===== Input material

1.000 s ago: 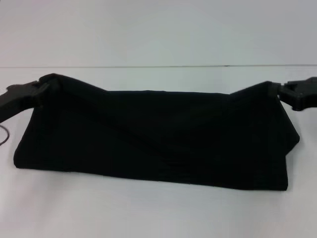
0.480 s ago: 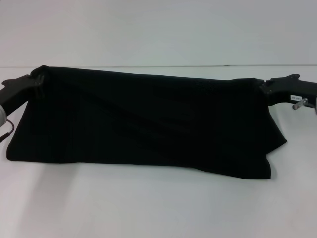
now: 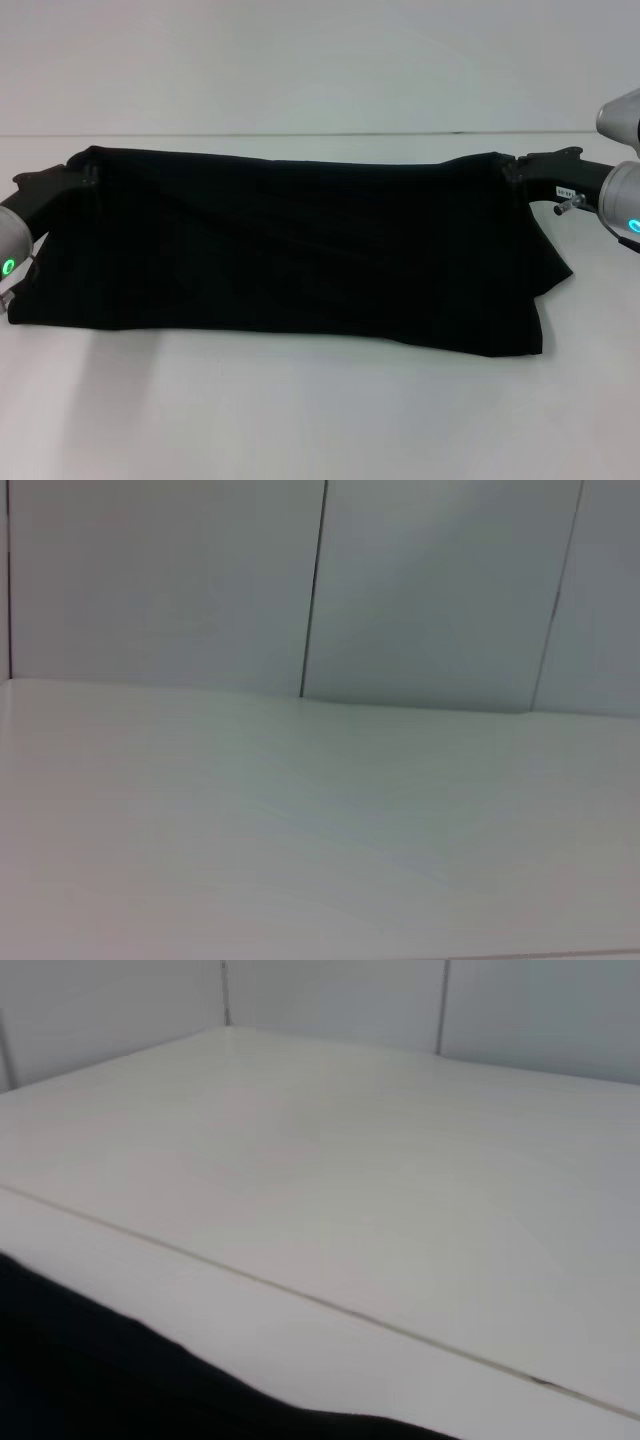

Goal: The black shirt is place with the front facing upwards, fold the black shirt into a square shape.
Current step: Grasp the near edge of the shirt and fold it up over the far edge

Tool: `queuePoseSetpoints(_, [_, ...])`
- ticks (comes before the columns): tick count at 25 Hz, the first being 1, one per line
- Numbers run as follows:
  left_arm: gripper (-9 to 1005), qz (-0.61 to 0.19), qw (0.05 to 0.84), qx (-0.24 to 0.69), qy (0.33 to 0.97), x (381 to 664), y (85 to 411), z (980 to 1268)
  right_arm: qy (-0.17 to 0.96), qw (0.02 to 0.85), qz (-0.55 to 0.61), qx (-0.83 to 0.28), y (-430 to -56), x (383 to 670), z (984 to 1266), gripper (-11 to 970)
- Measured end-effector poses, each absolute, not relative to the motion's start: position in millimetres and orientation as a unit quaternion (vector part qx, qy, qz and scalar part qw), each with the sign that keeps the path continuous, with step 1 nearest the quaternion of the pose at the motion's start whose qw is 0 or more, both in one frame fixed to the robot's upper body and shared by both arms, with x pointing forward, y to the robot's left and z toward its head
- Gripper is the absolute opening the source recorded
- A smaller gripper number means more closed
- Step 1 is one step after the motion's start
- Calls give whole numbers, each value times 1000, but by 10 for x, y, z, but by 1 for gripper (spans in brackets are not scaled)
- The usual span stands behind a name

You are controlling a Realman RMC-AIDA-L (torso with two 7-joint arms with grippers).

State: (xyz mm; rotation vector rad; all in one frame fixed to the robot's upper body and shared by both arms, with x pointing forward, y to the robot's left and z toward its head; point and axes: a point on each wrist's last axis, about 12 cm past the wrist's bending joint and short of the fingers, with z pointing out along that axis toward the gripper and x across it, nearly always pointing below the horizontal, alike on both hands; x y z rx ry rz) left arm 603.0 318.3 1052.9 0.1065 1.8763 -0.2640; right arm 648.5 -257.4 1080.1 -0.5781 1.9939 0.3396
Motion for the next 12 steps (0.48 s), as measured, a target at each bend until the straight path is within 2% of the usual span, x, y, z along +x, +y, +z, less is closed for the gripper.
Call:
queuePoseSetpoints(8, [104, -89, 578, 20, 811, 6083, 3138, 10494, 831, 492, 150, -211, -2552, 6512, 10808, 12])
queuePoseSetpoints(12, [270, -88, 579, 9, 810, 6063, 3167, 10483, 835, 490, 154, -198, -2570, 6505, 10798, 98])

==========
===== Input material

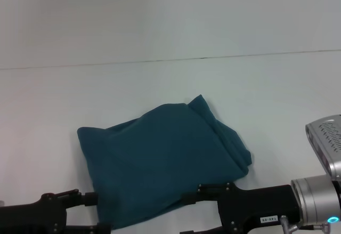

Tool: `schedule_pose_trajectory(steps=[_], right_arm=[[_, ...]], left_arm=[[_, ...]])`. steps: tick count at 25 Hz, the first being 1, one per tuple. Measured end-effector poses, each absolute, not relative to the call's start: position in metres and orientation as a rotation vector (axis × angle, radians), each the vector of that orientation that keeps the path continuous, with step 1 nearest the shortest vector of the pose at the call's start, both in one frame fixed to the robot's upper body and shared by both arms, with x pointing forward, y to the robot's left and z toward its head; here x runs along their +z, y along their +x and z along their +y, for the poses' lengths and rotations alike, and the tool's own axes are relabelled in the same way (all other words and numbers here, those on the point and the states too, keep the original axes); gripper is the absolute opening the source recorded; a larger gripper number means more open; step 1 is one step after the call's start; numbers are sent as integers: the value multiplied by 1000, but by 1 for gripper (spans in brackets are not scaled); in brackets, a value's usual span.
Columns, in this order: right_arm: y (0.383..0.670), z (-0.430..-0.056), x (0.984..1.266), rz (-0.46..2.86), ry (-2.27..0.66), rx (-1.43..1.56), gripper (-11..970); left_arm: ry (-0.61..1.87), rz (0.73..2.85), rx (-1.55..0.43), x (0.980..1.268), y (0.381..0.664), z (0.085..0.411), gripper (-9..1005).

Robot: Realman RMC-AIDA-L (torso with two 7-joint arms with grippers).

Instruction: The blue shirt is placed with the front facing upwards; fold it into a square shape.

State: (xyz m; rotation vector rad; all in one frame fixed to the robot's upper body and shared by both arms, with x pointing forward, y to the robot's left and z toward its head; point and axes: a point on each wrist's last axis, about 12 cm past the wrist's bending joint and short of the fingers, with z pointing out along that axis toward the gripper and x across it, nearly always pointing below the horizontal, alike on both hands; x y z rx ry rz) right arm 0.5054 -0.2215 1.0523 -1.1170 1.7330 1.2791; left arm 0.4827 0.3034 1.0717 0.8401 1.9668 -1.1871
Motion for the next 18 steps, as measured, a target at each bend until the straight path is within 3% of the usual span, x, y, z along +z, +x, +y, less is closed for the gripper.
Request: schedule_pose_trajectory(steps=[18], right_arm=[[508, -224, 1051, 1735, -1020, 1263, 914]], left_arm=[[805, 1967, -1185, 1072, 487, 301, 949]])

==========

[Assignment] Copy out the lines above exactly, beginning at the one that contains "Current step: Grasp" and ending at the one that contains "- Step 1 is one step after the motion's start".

[Exercise answer]
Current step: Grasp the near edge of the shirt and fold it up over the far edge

Tool: `queuePoseSetpoints(_, [_, ...])`
- ticks (comes before the columns): tick count at 25 Hz, the first being 1, one per line
- Numbers run as follows:
  left_arm: gripper (-9 to 1005), qz (-0.61 to 0.19), qw (0.05 to 0.84), qx (-0.24 to 0.69), qy (0.33 to 0.97), x (381 to 664), y (85 to 411), z (980 to 1268)
  right_arm: qy (-0.17 to 0.96), qw (0.02 to 0.85), qz (-0.55 to 0.61), qx (-0.83 to 0.28), y (-430 to -56), x (383 to 670), z (984 to 1266), gripper (-11 to 970)
- Measured end-effector poses, each absolute, not relative to the motion's start: position in millimetres and orientation as a unit quaternion (vector part qx, qy, qz and scalar part qw), each with the sign that keeps the path continuous, with step 1 nearest the quaternion of the pose at the motion's start whose qw is 0 or more, both in one frame fixed to the robot's upper body and shared by both arms, with x pointing forward, y to the robot's left and z toward its head
- Gripper is the absolute opening the source recorded
- A smaller gripper number means more closed
- Step 1 is one step after the motion's start

No other output is expected for this exercise.